ВЫБРАТЬ ИЗ Справочник.Номенклатура ГДЕ 
       Группа такая-то && ДатаСоздания.Справочник.Пр  айсы Поставщиков < Даты такой то
       ИЛИ Группа такая-то и свои условия
Дать команду на удаление


Или в цикле по коду перебрать все позиции и по условию удалять или оставлять.

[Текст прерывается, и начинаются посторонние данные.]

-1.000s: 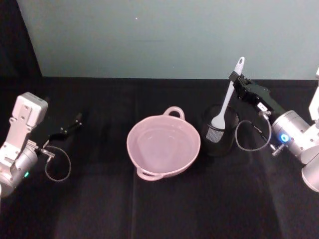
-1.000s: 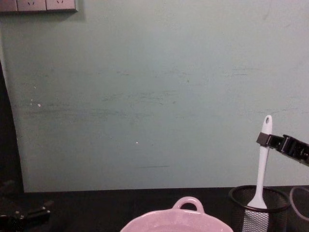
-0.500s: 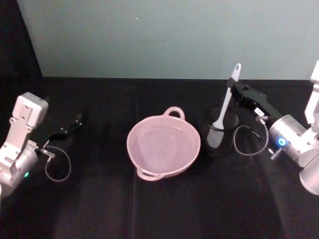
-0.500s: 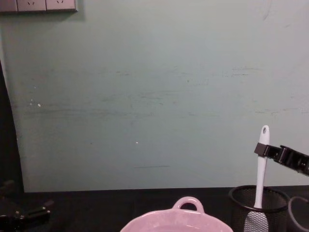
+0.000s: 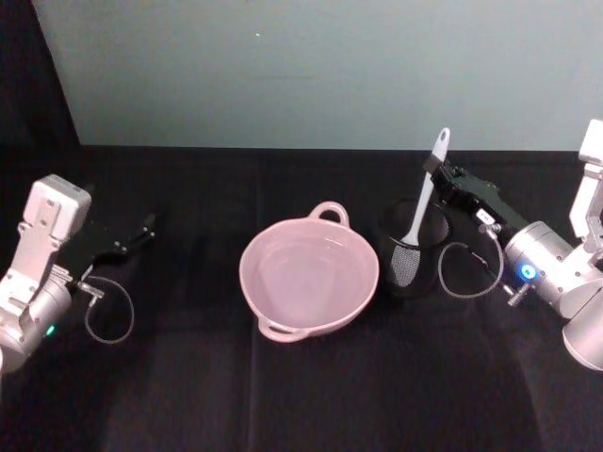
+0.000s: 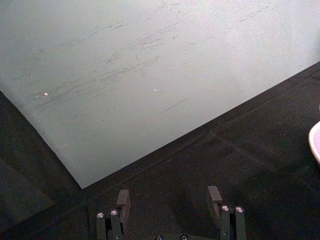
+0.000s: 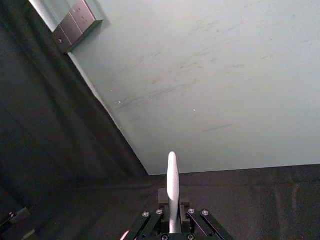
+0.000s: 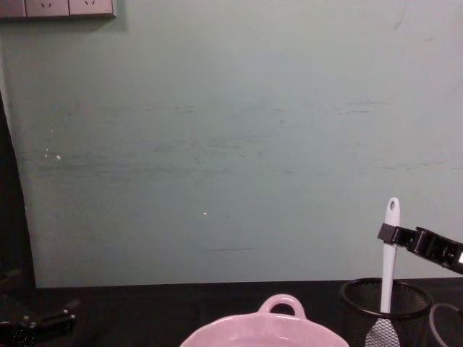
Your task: Use the one hand to pick up the spoon and stir the clear water in the bowl.
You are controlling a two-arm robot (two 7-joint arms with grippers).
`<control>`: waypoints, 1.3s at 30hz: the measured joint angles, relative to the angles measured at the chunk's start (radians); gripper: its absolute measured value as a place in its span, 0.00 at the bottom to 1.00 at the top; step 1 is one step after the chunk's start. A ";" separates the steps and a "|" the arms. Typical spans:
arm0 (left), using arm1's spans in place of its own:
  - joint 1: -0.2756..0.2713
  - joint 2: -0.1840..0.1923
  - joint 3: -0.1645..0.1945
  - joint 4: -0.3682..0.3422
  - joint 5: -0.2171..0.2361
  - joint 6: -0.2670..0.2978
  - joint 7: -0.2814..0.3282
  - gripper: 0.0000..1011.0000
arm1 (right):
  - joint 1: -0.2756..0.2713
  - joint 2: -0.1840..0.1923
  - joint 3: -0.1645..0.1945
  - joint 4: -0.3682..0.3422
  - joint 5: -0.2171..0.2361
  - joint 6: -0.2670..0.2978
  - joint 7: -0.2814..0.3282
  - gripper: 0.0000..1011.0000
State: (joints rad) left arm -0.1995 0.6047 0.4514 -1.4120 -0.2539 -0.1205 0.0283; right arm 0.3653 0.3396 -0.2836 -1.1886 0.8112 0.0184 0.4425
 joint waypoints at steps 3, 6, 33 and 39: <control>0.000 0.000 0.000 0.000 0.000 0.000 0.000 1.00 | -0.001 0.000 0.000 -0.001 0.000 0.000 -0.001 0.11; 0.000 0.000 0.000 0.000 0.000 0.000 0.000 1.00 | -0.001 0.000 0.000 -0.002 -0.001 0.000 -0.001 0.12; 0.000 0.000 0.000 0.000 0.000 0.000 0.000 1.00 | -0.003 0.001 0.000 -0.006 -0.003 -0.003 -0.004 0.91; 0.000 0.000 0.000 0.000 0.000 0.000 0.000 1.00 | -0.003 0.001 0.000 -0.007 -0.003 -0.003 -0.005 0.99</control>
State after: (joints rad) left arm -0.1995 0.6047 0.4514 -1.4120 -0.2539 -0.1205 0.0283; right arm 0.3627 0.3405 -0.2836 -1.1951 0.8082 0.0155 0.4379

Сильно не бейте, человек я вообще далекий от 1С но задание дали, подскажите хотя бы в каком направление копать

----------


## Touch_of_soul

> Здравствуйте, суть проблемы в следующем. База стала избыточной и тянет за собой кучу устаревших и снятых с производства позиций. Нужно ее почистить, как вариант я предполагаю только отобрать из базы по заданным критериям устаревшие позиции и удалить. Из атрибутов есть артикул код позиции (S*******), код группы товаров (S*******) или ее название и дата создания позиции в справочнике "Прайсы поставщиков". 
> На псевдокоде представляю примерно так:
> 
> ВЫБРАТЬ ИЗ Справочник.Номенклатура ГДЕ 
>        Группа такая-то && ДатаСоздания.Справочник.Пр  айсы Поставщиков < Даты такой то
>        ИЛИ Группа такая-то и свои условия
> Дать команду на удаление
> 
> 
> ...


Рекомендую посмотреть http://stop1c.ru/?s=%D0%A3%D0%B4%D0%...D%D0%B8%D0%B5+
Они бесплатные, может уже и там есть то что вам нужно..

----------